Par Florian Strzelecki - 23:52 - 10.08.2016

Tags : Jeux vidéo, Steam, Récompense, Culpabilité

Il y a certains soirs où je n'ai plus envie de rien. Se lever de sa chaise, préparer un repas ou aller au restaurant, l'idée même de devoir choisir entre ces deux options aussi triviales soient-elles me fatigue au plus haut point. C'est le genre de soirée perdue à décider quoi faire et quand le faire, avec le sentiment confus d'une certaine culpabilité, mêlée d'ennuis et de frustrations.

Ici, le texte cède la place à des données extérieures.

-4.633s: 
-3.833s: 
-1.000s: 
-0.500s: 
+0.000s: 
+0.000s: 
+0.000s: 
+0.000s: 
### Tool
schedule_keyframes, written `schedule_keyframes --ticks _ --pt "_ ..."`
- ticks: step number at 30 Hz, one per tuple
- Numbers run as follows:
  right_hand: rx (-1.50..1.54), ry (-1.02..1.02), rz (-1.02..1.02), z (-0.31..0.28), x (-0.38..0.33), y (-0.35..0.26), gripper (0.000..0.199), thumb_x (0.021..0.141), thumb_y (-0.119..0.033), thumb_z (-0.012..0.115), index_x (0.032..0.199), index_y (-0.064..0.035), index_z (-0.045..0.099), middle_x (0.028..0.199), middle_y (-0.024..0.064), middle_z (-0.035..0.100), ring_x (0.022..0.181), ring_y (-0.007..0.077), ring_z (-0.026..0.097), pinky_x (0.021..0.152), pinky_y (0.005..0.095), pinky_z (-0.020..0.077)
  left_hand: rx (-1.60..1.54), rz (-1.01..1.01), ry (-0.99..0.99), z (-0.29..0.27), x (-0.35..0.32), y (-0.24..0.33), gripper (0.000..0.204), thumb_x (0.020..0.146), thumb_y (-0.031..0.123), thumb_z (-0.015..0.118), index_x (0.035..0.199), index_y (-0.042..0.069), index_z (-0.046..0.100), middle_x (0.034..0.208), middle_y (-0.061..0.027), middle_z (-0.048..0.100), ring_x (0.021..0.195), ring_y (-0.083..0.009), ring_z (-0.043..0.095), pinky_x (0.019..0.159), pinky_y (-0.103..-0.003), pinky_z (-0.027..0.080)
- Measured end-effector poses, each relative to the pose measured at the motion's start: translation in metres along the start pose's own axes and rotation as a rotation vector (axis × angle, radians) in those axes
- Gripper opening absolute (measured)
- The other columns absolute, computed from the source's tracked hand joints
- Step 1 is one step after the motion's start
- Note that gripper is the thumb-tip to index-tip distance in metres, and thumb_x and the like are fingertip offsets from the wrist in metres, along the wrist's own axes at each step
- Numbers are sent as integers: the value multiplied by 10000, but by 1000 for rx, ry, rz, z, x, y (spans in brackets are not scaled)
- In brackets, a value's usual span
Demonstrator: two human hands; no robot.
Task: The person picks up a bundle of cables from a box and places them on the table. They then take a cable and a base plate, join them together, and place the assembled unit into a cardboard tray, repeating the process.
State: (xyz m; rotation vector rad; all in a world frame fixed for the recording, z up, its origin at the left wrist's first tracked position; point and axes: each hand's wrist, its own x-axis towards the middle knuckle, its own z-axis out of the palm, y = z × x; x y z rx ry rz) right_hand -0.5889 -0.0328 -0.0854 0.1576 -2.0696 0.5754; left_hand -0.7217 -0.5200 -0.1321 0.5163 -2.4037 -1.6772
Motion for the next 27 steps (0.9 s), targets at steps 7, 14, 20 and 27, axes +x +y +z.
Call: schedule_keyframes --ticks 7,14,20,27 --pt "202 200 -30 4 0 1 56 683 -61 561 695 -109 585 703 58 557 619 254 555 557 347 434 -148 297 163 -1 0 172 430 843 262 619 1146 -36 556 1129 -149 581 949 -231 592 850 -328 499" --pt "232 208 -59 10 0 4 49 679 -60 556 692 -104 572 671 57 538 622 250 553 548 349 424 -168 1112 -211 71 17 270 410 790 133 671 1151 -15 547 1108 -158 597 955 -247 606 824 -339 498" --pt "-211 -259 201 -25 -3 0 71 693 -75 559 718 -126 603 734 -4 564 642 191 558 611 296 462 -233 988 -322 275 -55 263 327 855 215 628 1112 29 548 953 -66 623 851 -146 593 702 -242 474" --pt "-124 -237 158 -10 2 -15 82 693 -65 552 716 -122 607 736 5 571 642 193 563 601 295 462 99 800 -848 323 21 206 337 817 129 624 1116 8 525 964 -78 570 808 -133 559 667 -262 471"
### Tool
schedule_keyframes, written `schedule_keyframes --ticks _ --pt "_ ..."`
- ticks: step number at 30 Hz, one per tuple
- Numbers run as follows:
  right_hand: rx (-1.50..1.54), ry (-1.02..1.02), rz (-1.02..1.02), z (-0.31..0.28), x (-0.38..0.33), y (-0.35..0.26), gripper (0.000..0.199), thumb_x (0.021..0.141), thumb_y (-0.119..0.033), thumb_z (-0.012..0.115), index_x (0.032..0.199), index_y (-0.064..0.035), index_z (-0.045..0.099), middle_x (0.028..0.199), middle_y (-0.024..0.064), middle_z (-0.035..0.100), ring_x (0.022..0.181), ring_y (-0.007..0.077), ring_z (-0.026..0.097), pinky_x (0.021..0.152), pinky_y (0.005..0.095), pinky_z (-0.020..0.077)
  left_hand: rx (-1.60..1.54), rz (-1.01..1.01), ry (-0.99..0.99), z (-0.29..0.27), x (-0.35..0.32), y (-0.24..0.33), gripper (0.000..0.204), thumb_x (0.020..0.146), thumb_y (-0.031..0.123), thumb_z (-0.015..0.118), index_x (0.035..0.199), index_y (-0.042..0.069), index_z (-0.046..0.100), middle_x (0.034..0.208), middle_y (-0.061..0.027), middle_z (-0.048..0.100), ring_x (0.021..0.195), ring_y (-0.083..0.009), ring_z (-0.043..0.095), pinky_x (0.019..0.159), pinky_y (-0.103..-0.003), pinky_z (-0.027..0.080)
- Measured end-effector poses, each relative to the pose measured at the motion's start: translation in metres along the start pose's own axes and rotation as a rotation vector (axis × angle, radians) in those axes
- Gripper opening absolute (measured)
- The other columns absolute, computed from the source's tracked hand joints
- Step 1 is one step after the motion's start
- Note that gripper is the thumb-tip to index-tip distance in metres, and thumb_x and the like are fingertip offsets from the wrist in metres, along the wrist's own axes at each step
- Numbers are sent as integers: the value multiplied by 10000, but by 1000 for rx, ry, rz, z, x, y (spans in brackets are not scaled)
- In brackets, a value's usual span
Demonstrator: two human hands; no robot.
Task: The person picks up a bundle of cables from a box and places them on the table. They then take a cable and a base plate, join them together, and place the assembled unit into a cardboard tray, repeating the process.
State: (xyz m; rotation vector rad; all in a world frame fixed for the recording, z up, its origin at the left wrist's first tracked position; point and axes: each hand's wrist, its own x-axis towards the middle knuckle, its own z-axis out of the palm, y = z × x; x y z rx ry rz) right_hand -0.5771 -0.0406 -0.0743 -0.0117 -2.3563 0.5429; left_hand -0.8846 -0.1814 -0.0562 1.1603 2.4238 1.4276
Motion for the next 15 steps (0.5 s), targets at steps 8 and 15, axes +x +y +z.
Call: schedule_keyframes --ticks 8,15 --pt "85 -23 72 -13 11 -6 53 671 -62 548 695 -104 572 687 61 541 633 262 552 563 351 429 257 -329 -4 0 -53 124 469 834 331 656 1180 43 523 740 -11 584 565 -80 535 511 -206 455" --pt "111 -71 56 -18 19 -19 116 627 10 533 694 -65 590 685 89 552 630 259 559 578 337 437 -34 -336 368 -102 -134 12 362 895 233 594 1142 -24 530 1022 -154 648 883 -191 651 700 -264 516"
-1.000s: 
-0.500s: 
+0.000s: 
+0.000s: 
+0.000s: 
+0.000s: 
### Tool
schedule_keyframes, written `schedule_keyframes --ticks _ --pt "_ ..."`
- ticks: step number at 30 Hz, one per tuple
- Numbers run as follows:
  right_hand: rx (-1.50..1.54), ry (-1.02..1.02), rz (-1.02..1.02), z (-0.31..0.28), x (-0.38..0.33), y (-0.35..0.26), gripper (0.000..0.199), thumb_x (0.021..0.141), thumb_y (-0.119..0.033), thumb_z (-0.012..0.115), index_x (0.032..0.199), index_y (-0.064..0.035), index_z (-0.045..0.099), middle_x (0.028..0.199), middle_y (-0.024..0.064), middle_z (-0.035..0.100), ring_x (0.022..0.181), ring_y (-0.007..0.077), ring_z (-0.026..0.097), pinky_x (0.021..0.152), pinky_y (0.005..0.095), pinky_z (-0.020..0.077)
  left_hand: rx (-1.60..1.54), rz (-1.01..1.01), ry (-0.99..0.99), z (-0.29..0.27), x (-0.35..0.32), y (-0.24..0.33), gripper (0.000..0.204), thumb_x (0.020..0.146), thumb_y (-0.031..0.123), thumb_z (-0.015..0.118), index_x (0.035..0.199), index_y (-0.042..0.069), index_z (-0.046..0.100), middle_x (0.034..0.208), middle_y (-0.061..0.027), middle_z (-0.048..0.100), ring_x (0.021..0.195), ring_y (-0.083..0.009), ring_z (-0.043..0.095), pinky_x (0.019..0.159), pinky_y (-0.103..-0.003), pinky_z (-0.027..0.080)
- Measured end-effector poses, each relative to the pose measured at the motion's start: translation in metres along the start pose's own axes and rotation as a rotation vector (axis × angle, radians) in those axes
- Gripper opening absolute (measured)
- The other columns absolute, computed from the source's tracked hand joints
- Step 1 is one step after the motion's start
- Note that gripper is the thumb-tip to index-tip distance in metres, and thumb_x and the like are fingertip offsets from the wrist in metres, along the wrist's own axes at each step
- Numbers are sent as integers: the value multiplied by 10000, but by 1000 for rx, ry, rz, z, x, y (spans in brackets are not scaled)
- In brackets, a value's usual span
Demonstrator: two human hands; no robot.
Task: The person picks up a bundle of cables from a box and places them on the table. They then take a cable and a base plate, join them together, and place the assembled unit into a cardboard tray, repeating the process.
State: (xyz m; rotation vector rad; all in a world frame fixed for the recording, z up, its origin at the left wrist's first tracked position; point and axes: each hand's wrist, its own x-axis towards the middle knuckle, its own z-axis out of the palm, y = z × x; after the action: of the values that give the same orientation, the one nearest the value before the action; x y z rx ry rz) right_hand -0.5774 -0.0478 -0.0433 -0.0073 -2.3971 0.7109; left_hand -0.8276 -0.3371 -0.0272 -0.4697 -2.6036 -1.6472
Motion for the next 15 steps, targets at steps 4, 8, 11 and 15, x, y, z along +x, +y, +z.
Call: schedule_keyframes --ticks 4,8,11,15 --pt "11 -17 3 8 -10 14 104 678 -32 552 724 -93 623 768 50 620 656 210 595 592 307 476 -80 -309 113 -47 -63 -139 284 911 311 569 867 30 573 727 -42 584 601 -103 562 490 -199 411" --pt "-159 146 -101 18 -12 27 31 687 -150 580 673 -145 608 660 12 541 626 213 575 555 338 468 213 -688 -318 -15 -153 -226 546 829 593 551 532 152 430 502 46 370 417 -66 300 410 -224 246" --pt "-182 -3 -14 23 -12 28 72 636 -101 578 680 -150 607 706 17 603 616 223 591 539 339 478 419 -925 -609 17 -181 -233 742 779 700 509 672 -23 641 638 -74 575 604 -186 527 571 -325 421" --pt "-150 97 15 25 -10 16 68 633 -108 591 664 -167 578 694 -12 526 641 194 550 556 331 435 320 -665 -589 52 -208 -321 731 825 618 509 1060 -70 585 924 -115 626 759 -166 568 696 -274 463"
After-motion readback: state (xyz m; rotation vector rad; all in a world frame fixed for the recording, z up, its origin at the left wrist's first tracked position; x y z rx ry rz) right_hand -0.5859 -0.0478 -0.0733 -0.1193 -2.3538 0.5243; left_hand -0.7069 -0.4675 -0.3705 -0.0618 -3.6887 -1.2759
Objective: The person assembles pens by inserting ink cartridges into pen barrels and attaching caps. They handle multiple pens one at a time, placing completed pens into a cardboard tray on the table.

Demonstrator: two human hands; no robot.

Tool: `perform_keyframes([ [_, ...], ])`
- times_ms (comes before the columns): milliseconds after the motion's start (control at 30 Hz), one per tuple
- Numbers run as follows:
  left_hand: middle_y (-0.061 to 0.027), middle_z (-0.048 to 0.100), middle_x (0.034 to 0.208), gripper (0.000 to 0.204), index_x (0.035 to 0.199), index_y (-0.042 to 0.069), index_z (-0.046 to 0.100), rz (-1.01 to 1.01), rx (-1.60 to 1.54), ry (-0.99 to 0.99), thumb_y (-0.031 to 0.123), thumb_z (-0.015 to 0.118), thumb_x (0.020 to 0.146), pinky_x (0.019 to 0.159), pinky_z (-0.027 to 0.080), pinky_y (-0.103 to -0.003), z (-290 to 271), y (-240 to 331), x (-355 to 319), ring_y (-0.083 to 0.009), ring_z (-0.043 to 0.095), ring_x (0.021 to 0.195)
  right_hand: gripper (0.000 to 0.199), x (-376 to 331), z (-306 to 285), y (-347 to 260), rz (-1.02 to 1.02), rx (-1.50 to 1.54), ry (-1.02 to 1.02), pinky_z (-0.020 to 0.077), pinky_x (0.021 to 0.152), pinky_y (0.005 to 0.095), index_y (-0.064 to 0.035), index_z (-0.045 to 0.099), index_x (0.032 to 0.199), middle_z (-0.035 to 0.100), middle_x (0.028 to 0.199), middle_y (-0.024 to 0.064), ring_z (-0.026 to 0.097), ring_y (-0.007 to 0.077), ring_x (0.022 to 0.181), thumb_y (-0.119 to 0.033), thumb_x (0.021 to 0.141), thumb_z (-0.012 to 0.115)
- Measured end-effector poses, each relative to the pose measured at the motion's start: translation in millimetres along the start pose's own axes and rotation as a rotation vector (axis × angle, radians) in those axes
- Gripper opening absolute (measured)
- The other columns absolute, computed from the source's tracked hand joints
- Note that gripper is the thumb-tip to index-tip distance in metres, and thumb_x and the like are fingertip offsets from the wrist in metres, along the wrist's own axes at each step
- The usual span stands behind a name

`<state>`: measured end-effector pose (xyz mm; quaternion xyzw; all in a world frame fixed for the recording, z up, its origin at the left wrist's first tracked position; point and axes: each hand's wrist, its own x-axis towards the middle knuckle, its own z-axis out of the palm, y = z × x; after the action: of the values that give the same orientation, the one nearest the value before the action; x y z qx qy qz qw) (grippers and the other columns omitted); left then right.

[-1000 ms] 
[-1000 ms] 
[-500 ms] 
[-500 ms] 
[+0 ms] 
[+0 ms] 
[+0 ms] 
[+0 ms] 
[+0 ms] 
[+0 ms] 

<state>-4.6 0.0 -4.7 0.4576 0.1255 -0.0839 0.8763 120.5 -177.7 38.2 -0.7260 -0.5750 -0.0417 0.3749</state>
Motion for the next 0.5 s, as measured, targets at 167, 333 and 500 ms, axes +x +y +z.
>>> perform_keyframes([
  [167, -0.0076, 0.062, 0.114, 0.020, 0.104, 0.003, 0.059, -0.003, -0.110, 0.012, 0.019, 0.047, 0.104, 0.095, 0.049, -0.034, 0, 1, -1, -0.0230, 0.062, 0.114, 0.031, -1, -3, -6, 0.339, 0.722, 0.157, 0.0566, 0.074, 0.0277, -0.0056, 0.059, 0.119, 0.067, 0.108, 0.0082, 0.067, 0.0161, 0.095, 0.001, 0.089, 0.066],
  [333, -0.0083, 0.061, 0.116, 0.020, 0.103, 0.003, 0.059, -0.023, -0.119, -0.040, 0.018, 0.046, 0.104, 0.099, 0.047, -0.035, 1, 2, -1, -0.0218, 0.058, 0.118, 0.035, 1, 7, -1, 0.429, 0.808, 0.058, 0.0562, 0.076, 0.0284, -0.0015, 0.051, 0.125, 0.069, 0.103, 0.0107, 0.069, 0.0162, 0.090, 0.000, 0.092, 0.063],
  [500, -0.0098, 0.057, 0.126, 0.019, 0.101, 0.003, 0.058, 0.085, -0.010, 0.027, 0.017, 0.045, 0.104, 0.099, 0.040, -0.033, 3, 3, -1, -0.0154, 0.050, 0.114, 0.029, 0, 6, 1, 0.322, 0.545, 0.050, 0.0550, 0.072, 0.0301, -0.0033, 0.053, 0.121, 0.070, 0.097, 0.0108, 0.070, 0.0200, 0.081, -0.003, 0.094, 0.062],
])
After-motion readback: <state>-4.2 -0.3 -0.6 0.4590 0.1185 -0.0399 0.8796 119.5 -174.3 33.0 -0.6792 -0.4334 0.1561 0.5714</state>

Je décide d'ouvrir ma bibliothèque de jeux Steam. Je devrais peut-être les trier, non ? Les ranger dans des petites catégories, les uns après les autres. Ceux là dans les "Action RPG", ceux ci dans "Arcade", et celui là dans "Tower Defense". Je pourrais sans doute jouer à l'un d'eux, histoire de dire "un de moins" sur la longue liste des jeux auxquels je n'ai jamais joué, la longue liste des jeux que je ne fais que "posséder" (si tant est que cela puisse encore vouloir dire quelque chose à l'ère du produit dématérialisé).

Alors je parcours les 402 jeux que j'ai à ce jour. Celui là non. Celui ci bof. En voilà un que j'ai déjà terminé. Ce jeu là, j'ai essayé, mais quelque chose m'a déplu au point de le désinstaller presque immédiatement. Je pourrais sans doute installer les 20 Go de ce JRPG, mais ai-je vraiment envie de me lancer dans cette aventure ? De devoir apprendre de nouvelles mécaniques, de nouveaux systèmes, de remettre en cause mes compétences en tant que joueur et de devoir m'investir à nouveau des dizaines d'heures dans un nouveau monde...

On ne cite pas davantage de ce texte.